Vernos reflejados en la historia de Israel es una experiencia que nos obliga a pensar, pero que también puede inspirarnos. Si estudiamos bastante los hechos del pueblo elegido, veremos que Dios eligió a esa nación para beneficio de todos.

Por ejemplo, es valioso que todos sepamos que Dios no eligió a Israel porque era importante (Deuteronomio 7:6-8).

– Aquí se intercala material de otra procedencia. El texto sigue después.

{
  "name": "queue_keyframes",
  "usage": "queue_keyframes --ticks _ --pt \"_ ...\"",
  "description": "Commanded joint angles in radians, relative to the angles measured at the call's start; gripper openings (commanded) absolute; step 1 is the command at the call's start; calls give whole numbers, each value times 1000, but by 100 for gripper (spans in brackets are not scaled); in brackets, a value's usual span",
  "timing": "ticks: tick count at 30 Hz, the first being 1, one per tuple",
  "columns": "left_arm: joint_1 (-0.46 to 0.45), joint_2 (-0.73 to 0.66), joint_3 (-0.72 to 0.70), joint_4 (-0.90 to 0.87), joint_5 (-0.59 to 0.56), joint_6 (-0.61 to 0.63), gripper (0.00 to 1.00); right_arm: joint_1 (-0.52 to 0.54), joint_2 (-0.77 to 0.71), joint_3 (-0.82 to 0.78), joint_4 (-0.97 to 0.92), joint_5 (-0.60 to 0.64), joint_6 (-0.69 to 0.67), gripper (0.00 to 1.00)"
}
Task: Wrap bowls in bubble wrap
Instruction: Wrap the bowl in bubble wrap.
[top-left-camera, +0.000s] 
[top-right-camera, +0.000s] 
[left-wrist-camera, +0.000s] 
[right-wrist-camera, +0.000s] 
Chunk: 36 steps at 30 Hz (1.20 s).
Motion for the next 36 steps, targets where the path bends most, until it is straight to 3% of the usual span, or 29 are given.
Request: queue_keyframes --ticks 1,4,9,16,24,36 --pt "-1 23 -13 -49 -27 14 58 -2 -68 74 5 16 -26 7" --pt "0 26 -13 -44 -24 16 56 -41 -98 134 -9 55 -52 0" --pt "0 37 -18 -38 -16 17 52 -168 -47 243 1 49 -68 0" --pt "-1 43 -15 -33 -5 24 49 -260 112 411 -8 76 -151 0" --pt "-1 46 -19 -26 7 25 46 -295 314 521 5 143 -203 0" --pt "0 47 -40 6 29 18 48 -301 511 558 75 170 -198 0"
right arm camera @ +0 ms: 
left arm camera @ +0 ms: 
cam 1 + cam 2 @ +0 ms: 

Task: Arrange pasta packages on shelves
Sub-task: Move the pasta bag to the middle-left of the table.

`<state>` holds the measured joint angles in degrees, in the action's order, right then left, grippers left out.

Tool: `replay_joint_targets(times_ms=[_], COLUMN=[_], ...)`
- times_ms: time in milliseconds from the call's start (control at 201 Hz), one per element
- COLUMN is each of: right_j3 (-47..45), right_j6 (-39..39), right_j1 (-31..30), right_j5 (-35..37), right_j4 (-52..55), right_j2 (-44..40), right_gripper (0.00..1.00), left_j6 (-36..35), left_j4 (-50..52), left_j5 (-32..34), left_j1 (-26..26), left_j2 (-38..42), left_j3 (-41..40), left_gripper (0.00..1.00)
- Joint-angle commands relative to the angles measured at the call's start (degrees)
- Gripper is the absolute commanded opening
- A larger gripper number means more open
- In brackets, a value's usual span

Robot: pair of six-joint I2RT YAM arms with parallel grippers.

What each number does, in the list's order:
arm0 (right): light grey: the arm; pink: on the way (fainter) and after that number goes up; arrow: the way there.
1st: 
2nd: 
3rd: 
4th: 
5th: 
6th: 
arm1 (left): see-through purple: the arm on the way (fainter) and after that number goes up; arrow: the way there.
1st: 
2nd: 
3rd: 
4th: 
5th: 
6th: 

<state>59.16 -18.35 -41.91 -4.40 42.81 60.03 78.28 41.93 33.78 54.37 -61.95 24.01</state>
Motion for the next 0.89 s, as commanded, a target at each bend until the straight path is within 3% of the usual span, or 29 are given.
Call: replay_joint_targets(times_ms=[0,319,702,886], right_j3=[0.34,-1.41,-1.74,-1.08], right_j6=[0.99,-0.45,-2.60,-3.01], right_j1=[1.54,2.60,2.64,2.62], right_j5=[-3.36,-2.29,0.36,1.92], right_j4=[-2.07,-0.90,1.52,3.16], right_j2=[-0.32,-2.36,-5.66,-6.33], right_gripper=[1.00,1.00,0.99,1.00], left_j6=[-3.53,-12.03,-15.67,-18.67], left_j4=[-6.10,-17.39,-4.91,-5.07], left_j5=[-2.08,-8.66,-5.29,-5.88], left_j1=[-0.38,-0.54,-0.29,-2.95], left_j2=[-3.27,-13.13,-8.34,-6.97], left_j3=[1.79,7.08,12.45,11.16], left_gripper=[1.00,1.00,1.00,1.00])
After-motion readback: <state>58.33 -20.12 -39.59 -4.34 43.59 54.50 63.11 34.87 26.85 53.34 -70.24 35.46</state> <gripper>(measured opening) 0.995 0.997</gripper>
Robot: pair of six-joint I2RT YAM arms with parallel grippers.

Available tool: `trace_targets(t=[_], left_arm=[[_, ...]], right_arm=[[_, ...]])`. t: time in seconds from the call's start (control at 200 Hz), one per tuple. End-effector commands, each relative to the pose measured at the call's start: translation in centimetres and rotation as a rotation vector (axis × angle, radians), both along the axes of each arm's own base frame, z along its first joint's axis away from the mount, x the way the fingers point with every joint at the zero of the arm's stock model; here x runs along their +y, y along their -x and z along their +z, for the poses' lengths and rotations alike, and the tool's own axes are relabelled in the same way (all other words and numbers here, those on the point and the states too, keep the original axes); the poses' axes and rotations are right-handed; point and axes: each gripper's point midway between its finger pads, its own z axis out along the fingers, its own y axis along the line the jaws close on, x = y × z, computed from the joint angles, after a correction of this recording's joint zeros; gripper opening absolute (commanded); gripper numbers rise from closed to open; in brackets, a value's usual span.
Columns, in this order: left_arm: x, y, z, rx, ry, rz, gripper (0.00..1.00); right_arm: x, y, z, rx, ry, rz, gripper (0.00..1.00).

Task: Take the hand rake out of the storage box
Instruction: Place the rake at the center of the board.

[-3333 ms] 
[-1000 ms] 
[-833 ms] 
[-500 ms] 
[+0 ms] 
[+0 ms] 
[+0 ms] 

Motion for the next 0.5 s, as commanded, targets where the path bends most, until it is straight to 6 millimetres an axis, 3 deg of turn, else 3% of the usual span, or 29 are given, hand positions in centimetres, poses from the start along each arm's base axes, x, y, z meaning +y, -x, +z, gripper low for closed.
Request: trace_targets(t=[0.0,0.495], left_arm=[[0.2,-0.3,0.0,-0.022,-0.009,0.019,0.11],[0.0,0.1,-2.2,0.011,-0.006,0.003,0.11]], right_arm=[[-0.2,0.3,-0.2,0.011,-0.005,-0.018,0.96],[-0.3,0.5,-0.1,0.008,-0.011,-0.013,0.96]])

Escogió un pueblo pequeño y débil, que no era mejor que ningún otro, para demostrar lo que podía hacer por aquellos que confían en Él.

Por el contrario, vemos que el Señor eligió a una nación para mostrarnos que nadie encarna los grandes ideales de nuestro Creador mientras dependa de cualquier persona o cosa que no sea Él, que nos creó para sí.

No hay otro evento en el que ambos aspectos adquieran más importancia que en las circunstancias que rodean el nacimiento y la muerte del Mesías esperado de Israel.

Según el autor de Mateo, en los días del rey Herodes llegaron a Jerusalén sabios de oriente que preguntaron: «¿Dónde está el rey de los judíos, que ha nacido? Porque su estrella hemos visto en el oriente, y venimos a adorarle» (Mateo 2:2).

Mateo sigue diciendo que Herodes no fue el único que se alarmó ante aquellas noticias. Escribió: «Oyendo esto, el rey Herodes se turbó, y toda Jerusalén con él» (2:3).

Al compartir los sentimientos del rey, el pueblo de Jerusalén demostró que no estaba preparado para la aparición del Mesías.

Treinta años después, un profeta llamado Juan el Bautista confirmó que Israel no estaba listo para su Salvador. Instó a sus compatriotas a reconocer los pecados que les impedían abrazar los grandes ideales del reino de Dios.

Sin embargo, esa vez fueron los líderes de la nación los que se sintieron amenazados, no solo por Juan, sino también por Aquel a quien él llamó «el Cordero de Dios» (Juan 1:36).

Después de tres años de oír sobre el Rabino de Israel que hacía milagros, e incluso de verlo, los envidiosos líderes le pidieron ayuda a Roma para deshacerse de Jesús.

En ese momento, la estrategia divina de uno para todos se cumplió de manera inesperada. En el momento más deplorable de la historia judía, Dios usó los insultos, los latigazos y los clavos de Sus enemigos para encarnar el mayor episodio de justicia, misericordia y amor divino que el mundo ha conocido.

En el supremo rescate de uno para todos, el Hijo de Dios, hecho carne en un judío perfecto, voluntariamente pagó el precio por los pecados de todo el mundo. Después de tres días en una tumba prestada, se levantó de los muertos para ofrecer perdón e inmortalidad a todo el que confiara en Él.

Tal ironía solo podía provenir de Dios. ¿Quién más podría usar nuestros peores pecados como una oportunidad para atraernos a sí mismo? ¿Quién, sino Dios, podría usar la muerte de Uno para ofrecer vida a todos? ¿Quién, sino nuestro Creador, podría emplear para beneficio de la humanidad entera a una nación que refleja nuestras peores inclinaciones? ¿Quién, sino nuestro Dios, podría darnos un Hijo y Salvador que realmente personifica la justicia, la misericordia y la inmortalidad para la que fuimos creados?

Padre celestial, gracias por usar un «pueblo elegido» para contarnos nuestra propia historia. Sobre todo, gracias por usar esa nación para que nos naciera un Rey que estuvo dispuesto a morir sufriendo de manera indecible, para compartir los grandes ideales de Su reino con nosotros.